Part 2 of 3: The Economic Earthquake: Jobs, Robots & the Illusion of “Abundance”
- Michael Lee, MBA

- 2 days ago
- 4 min read
Updated: 1 day ago
(My reflections after watching Tristan Harris on Diary of a CEO)

Humanoid robots used to feel like a distant science-fiction idea—something we’d joke about, not something we’d have to plan our lives around. But after watching Tristan Harris explain how fast robotics and AI are converging, I realised this isn’t a “one day” conversation anymore. It’s a “we should probably understand this now” conversation.
And frankly, I’m not an expert in AI safety or robotics. I’m just a data professional trying to make sense of the world we’re accelerating into. What I heard in that interview made me pause—not because it was sensational, but because it was… practical.
1. Robots Are Not Coming — They’re Already Here
Harris talked about Elon Musk’s ambition to deploy millions (and eventually billions) of humanoid robots—machines with physical bodies, hands, legs, sensors, and a brain powered by advanced AI models.
The part that got me wasn’t the robotics…It was Musk’s claim that a robot could someday be 10 times better than the best surgeon on earth.
Not “assist surgeons. "Not “help in hospitals. "But completely replace them.
If this is true—even halfway true—it’s also true for:
drivers
factory workers
logistics staff
cleaners
retail workers
security positions
“knowledge workers” like analysts, writers, designers
This isn’t automation of tasks anymore. It’s automation of entire categories of human effort.
And unlike past technological shifts, this one hits both physical labour and cognitive work at the same time.
2. Why This Isn’t the Usual “Jobs Will Come Back” Story
People often respond to automation concerns with the argument:
“We lost farming jobs. We lost elevator operators. We’ll just find new jobs.”
Historically, that’s been true. But AI changes the equation because it’s not automating one field at a time — it’s learning all human cognitive tasks at once.
Humans can’t retrain faster than an AI can retrain itself. Humans can’t copy themselves a million times overnight. Humans can’t download every book ever written in 5 minutes.
This isn’t a competition. It’s a mismatch.
And according to data Tristan cited, AI-exposed entry-level job losses have already hit double digits. Not in theory. In payroll data.
This is the first time in economic history where technology threatens to become cheaper, faster, and more scalable than any human, in almost every productive role.
3. The UBI Question We’re Not Ready For
Tristan brought up Universal Basic Income (UBI)—a concept where the government pays everyone a baseline amount to live on.
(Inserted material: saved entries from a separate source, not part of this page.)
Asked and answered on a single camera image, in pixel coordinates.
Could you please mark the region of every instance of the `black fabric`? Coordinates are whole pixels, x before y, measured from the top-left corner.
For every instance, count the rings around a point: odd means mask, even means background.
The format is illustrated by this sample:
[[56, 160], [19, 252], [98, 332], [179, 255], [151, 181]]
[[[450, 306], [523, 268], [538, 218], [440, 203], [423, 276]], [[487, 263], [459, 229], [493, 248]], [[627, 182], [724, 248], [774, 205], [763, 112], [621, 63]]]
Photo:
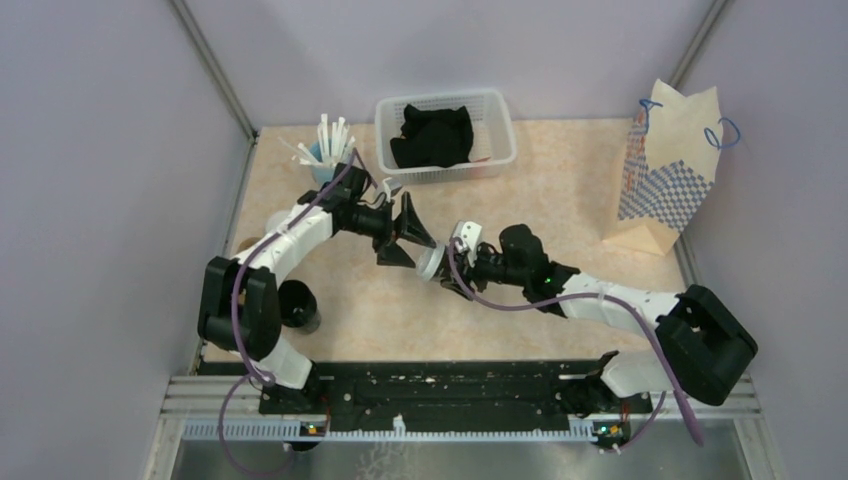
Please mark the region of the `black fabric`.
[[447, 168], [468, 163], [474, 131], [467, 108], [418, 110], [407, 105], [403, 118], [401, 138], [389, 142], [399, 168]]

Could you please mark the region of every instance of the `plastic basket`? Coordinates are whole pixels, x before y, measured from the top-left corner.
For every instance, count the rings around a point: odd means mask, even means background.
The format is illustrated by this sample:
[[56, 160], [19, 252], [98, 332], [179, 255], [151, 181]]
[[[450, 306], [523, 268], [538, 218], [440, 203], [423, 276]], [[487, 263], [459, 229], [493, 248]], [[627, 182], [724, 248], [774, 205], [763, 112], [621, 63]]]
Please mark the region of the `plastic basket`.
[[[400, 136], [403, 109], [407, 104], [421, 110], [465, 106], [474, 130], [474, 145], [468, 155], [472, 161], [450, 168], [398, 168], [389, 141]], [[407, 185], [494, 177], [515, 160], [515, 132], [509, 110], [503, 96], [494, 89], [387, 98], [377, 104], [376, 128], [380, 170]], [[488, 160], [474, 162], [481, 158]]]

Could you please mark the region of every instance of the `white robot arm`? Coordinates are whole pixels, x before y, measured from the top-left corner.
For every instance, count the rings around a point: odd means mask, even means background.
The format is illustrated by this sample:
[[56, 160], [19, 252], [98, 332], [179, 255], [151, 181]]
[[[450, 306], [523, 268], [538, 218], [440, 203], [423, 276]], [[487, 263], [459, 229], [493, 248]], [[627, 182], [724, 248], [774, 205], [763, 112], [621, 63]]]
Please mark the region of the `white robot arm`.
[[[288, 227], [307, 208], [306, 204], [317, 201], [317, 192], [307, 192], [301, 197], [288, 216], [273, 222], [277, 226], [272, 225], [273, 230], [254, 247], [234, 258], [217, 257], [207, 265], [198, 322], [200, 336], [237, 353], [230, 312], [231, 301], [236, 300], [232, 292], [242, 292], [243, 300], [238, 307], [240, 338], [253, 365], [272, 373], [281, 387], [310, 392], [315, 390], [310, 389], [310, 382], [318, 381], [313, 363], [280, 335], [283, 325], [295, 328], [302, 325], [293, 317], [308, 311], [306, 304], [304, 308], [281, 307], [283, 297], [291, 297], [281, 293], [287, 283], [284, 280], [313, 248], [340, 230], [371, 238], [378, 265], [417, 268], [423, 279], [437, 281], [468, 299], [481, 301], [473, 288], [483, 291], [488, 282], [514, 285], [521, 287], [528, 302], [542, 312], [597, 320], [637, 334], [656, 335], [662, 361], [670, 365], [683, 390], [707, 404], [719, 405], [724, 401], [757, 352], [756, 342], [704, 287], [693, 285], [683, 293], [660, 293], [598, 280], [576, 268], [550, 261], [541, 241], [523, 224], [501, 232], [501, 252], [498, 252], [493, 245], [482, 241], [480, 225], [460, 222], [451, 236], [455, 248], [446, 248], [427, 233], [408, 193], [401, 197], [400, 214], [392, 219], [392, 197], [397, 188], [384, 185], [381, 202], [363, 203], [367, 173], [355, 167], [351, 170], [353, 173], [336, 185], [330, 195], [321, 197], [299, 224]], [[398, 239], [429, 248], [417, 267], [397, 245]], [[254, 258], [244, 266], [249, 256]], [[449, 268], [450, 263], [457, 268], [456, 275]], [[246, 274], [235, 289], [239, 269]], [[308, 301], [306, 297], [311, 293], [308, 289], [306, 293], [299, 299]], [[558, 300], [572, 293], [582, 294], [583, 298]], [[628, 307], [604, 301], [604, 297], [615, 297]], [[645, 325], [634, 320], [628, 311], [631, 307], [646, 320]], [[611, 352], [604, 356], [600, 367], [597, 372], [600, 382], [617, 397], [671, 387], [661, 359], [654, 351]]]
[[[629, 288], [549, 261], [541, 241], [526, 225], [513, 225], [501, 232], [502, 253], [482, 241], [482, 232], [477, 223], [459, 222], [451, 236], [454, 248], [439, 244], [422, 255], [416, 267], [419, 276], [478, 301], [484, 300], [470, 285], [478, 291], [488, 282], [519, 286], [530, 303], [540, 305], [540, 311], [656, 336], [661, 354], [684, 390], [711, 405], [724, 401], [757, 352], [753, 338], [704, 287], [693, 285], [682, 293]], [[450, 271], [450, 250], [456, 274]], [[571, 294], [582, 298], [556, 300]], [[644, 319], [644, 325], [628, 308], [607, 301], [612, 298], [627, 304]], [[607, 360], [600, 380], [620, 398], [672, 389], [657, 352], [614, 352]]]

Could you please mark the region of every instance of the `white wall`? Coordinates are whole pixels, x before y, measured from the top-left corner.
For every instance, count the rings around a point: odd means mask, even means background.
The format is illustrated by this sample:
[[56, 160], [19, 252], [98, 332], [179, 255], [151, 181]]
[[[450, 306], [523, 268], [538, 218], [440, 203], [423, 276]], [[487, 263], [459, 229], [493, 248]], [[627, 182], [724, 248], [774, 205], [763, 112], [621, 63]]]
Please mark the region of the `white wall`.
[[744, 141], [688, 232], [760, 345], [751, 370], [792, 478], [848, 478], [848, 3], [736, 2], [686, 83]]
[[137, 478], [246, 142], [163, 0], [2, 2], [0, 79], [0, 478]]
[[710, 0], [190, 0], [255, 125], [494, 86], [513, 118], [630, 116]]

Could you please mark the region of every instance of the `blue checkered pattern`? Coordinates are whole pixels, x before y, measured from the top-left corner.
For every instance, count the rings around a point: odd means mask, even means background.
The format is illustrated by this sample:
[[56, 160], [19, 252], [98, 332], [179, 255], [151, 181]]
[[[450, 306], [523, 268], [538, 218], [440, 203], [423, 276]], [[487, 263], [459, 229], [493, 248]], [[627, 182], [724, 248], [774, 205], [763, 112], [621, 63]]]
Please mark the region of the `blue checkered pattern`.
[[695, 173], [683, 160], [649, 172], [641, 117], [633, 122], [627, 138], [618, 219], [653, 218], [682, 232], [713, 182]]

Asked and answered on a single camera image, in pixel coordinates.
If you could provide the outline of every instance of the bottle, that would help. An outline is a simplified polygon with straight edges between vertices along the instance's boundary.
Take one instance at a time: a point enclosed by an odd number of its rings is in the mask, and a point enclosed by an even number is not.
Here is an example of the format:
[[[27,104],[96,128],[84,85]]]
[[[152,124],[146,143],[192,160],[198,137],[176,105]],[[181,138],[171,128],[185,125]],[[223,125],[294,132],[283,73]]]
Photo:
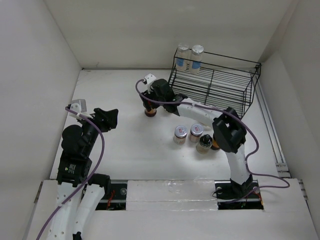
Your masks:
[[[204,47],[201,45],[194,45],[191,50],[189,72],[191,74],[198,74],[200,71],[202,55],[204,53]]]
[[[209,134],[203,135],[195,148],[198,153],[206,154],[207,152],[209,152],[209,149],[212,146],[212,142],[212,137]]]
[[[187,69],[187,60],[189,55],[189,45],[186,43],[179,43],[176,51],[177,59],[175,68],[178,71],[185,71]]]
[[[190,129],[189,140],[193,143],[197,143],[204,132],[204,128],[201,124],[193,124]]]
[[[177,126],[174,130],[173,141],[176,144],[184,144],[186,142],[188,130],[185,126]]]

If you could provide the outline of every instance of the metal basket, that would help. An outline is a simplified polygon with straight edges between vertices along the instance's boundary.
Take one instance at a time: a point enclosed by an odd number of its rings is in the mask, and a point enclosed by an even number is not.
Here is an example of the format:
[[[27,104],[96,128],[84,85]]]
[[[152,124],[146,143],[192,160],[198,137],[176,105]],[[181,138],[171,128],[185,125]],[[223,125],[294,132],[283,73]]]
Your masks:
[[[176,69],[177,58],[176,51],[168,81],[175,93],[185,94],[204,105],[222,110],[231,107],[243,118],[254,100],[256,85],[261,75],[261,63],[205,51],[199,73],[192,74],[189,66],[186,71]]]

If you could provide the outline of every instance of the jar lid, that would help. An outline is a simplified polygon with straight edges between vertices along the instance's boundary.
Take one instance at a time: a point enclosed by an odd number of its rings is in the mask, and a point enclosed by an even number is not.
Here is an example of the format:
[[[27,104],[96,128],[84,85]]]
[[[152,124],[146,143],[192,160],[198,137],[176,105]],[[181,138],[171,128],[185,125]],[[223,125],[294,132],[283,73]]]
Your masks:
[[[187,128],[185,126],[177,126],[174,130],[174,135],[176,135],[177,138],[185,138],[187,136]]]
[[[209,134],[203,135],[199,141],[201,146],[209,147],[213,143],[213,139]]]
[[[194,45],[192,47],[192,52],[197,55],[202,54],[204,52],[204,50],[205,50],[204,47],[201,45]]]
[[[184,43],[184,42],[180,42],[178,44],[178,49],[182,52],[186,52],[189,50],[189,45],[187,43]]]
[[[201,124],[193,124],[190,129],[190,133],[196,137],[201,136],[204,132],[204,128]]]

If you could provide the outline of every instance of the blue label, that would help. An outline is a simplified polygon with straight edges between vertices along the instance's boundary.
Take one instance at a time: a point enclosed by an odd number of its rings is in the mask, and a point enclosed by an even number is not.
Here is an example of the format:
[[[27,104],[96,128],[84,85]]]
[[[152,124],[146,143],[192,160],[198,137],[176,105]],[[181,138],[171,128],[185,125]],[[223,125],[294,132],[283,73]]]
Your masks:
[[[192,68],[193,69],[199,69],[200,68],[200,66],[201,66],[201,62],[193,62],[192,63]]]
[[[176,64],[179,66],[179,67],[182,67],[184,65],[184,60],[181,59],[181,58],[177,58],[176,59]]]

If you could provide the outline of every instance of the bottle with black cap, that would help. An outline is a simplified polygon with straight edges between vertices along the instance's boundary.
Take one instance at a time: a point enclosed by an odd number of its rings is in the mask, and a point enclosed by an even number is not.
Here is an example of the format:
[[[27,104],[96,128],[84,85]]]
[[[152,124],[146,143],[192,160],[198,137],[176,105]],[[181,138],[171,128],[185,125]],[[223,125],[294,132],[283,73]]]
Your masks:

Before watching, I used to think UBI might actually be a realistic solution.
Now? I’m not so sure.
Why?
Because if AI concentrates economic power into the hands of a very small number of companies or countries, the idea that those beneficiaries will voluntarily redistribute wealth… feels optimistic.
When in history has:
a small group gained massive economic advantage
and then voluntarily shared it evenly with 8 billion people?
It has never happened.
The intention of UBI might be noble. The incentive to actually pay for it might be almost nonexistent.
That part hit me hard. Because it means the real challenge isn’t just job loss. It’s the transition period, where millions lose work long before any meaningful safety net appears.
4. The Competitive Trap: “If We Don’t, Someone Else Will”
This was the part I personally found most uncomfortable.
Businesses will adopt robots not because they want to replace people, but because:
their competitors will
overseas companies will
investors will demand it
margins will depend on it
consumers will expect it
If Company A automates and Company B doesn’t, Company B loses. If Country A automates and Country B doesn’t, Country B loses.
It’s not evil. It’s incentives.
Tristan calls this the xenithification of competition — the idea that AI accelerates competitive pressure to the point that companies and countries feel forced into actions they’d otherwise avoid.
And this leads to an uncomfortable truth:
Even if we wanted to slow down, the economic system might not let us.
5. So What Happens to Meaning?
What shook me the most weren’t the job numbers or the robot predictions.
It was a simple question:
“If AI and robots can do almost everything… what remains uniquely human?”
Connection. Empathy. Presence. Love. Community. Caregiving. Art. Identity. Story.
Not very GDP-friendly outputs.
But perhaps more essential than ever.
The interview didn’t push me toward panic. If anything, it pushed me toward introspection: What do we value when productivity is no longer a uniquely human advantage?
6. My Honest Reflection
After watching the conversation, I didn’t walk away thinking, "Robots will take all our jobs.”
I walked away thinking,
“We’re not prepared for the speed of this transition, and speed is everything.”
I’m optimistic about what narrow, well-designed AI can do.I teach people how to use AI every week. I believe in its ability to improve lives.
But I now also understand:
the risks aren’t imaginary
the economics aren’t neutral
the displacement won’t be gentle
and the transition won’t manage itself
This isn’t fearmongering. It’s adult conversation.
And it’s one I now believe we all need to have.